**EXERCISE OBJECTIVE**
Look through the listing below, and wherever a line has the string "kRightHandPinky", pull it out.

**GIVEN MATERIAL**

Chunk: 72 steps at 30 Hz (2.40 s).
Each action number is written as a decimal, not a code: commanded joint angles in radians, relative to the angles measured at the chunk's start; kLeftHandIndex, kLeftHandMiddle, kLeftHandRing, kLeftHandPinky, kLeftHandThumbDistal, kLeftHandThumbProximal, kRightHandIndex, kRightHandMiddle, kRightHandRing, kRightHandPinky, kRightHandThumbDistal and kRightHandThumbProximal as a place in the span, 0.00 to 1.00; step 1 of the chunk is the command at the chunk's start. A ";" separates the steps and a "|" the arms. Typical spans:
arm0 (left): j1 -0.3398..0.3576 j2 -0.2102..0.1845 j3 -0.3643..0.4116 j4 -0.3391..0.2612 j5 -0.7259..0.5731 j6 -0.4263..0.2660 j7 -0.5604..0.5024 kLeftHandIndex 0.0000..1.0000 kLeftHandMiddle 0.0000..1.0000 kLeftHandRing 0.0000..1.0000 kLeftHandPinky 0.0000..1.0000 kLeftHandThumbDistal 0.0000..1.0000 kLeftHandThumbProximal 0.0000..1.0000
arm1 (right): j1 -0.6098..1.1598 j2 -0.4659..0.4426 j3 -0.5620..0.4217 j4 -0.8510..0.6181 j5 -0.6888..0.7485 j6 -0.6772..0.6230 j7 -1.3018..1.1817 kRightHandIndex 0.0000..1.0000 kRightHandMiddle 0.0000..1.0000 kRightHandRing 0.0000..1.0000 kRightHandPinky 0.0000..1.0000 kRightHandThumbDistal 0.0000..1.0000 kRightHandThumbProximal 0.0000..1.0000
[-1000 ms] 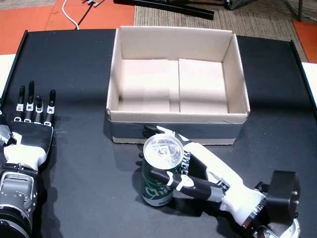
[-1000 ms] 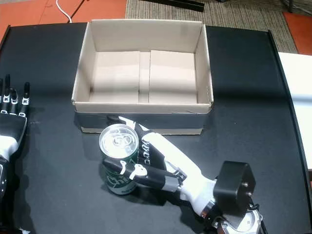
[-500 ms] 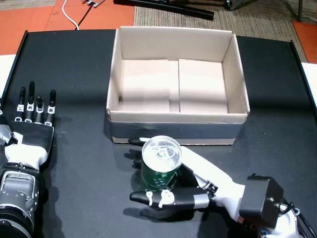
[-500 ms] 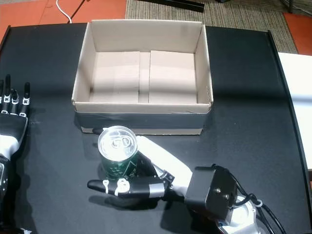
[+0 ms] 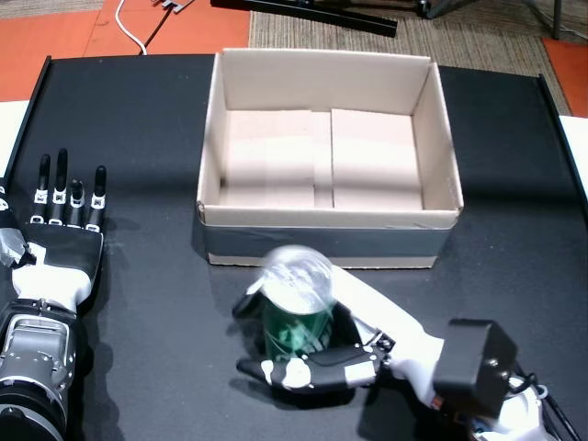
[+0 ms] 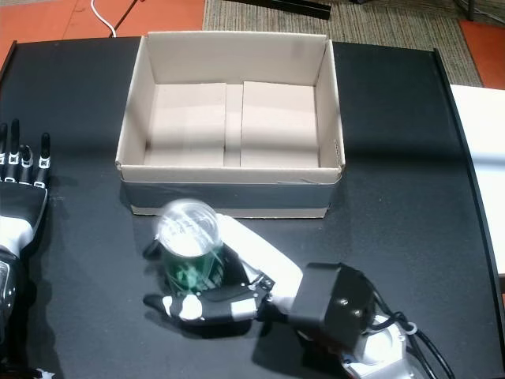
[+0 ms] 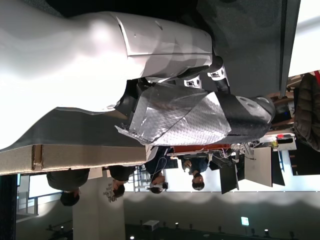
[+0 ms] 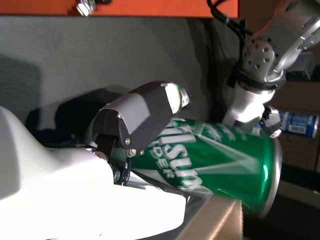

**COMPLETED TASK**
Each action number is written as a decimal, not a code: commanded joint angles in radians, relative to the angles measured at the chunk's start; kLeftHandIndex, kLeftHandMiddle, kLeftHandRing, kLeftHandPinky, kLeftHandThumbDistal, kLeftHandThumbProximal, kRightHandIndex, kRightHandMiddle, kRightHandRing, kRightHandPinky, kRightHandThumbDistal and kRightHandThumbProximal as a place in the span, 0.00 to 1.00; step 1 of the chunk is the command at the chunk's start. A ";" separates the steps and a "|" the arms. Typical spans:
arm1 (right): j1 -0.6098..1.1598 j2 -0.4659..0.4426 j3 -0.5620..0.4217 j4 -0.8510..0.6181 j5 -0.6888..0.7485 j6 -0.6772..0.6230 j7 -1.3018..1.1817 kRightHandIndex 0.0000..1.0000 kRightHandMiddle 0.0000..1.0000 kRightHandRing 0.0000..1.0000 kRightHandPinky 0.0000..1.0000 kRightHandThumbDistal 0.0000..1.0000 kRightHandThumbProximal 0.0000..1.0000

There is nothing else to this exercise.